━━━━━ THE DATA ━━━━━
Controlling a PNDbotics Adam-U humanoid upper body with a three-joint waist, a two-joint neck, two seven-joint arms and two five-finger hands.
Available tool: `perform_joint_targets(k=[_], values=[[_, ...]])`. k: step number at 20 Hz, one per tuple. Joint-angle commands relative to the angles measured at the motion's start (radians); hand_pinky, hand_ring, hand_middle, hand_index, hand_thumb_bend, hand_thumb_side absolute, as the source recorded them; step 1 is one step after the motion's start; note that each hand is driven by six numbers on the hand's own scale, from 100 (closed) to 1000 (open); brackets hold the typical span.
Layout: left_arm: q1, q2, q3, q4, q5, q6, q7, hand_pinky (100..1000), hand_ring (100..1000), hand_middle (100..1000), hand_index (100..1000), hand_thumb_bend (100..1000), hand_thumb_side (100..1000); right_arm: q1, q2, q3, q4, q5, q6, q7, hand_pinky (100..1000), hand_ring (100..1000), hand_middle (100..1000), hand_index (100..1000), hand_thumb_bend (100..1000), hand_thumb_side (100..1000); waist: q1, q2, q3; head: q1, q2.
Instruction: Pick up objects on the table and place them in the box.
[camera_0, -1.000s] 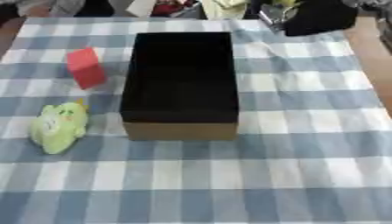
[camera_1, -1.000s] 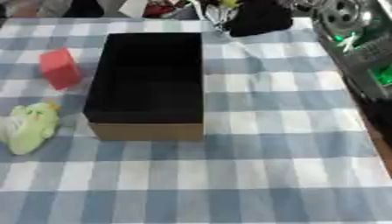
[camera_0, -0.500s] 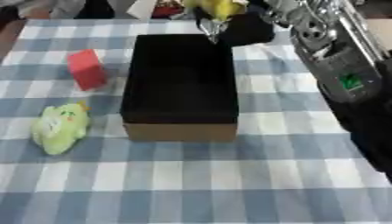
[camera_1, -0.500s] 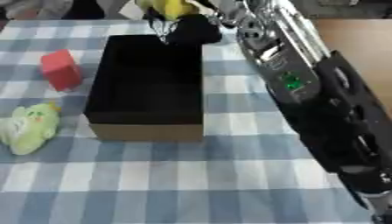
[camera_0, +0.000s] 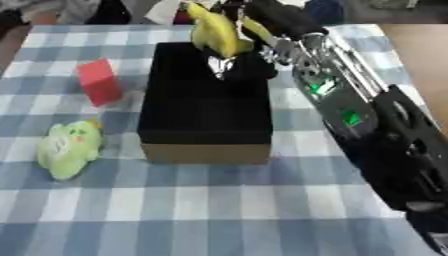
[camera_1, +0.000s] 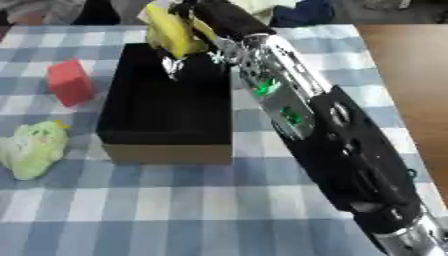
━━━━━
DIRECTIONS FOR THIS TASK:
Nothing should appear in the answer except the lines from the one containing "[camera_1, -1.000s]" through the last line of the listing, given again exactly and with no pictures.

RESPONSE BELOW:
[camera_1, -1.000s] 
[camera_0, -0.500s] 
[camera_1, -0.500s] 
[camera_0, +0.000s] 
[camera_1, +0.000s] 

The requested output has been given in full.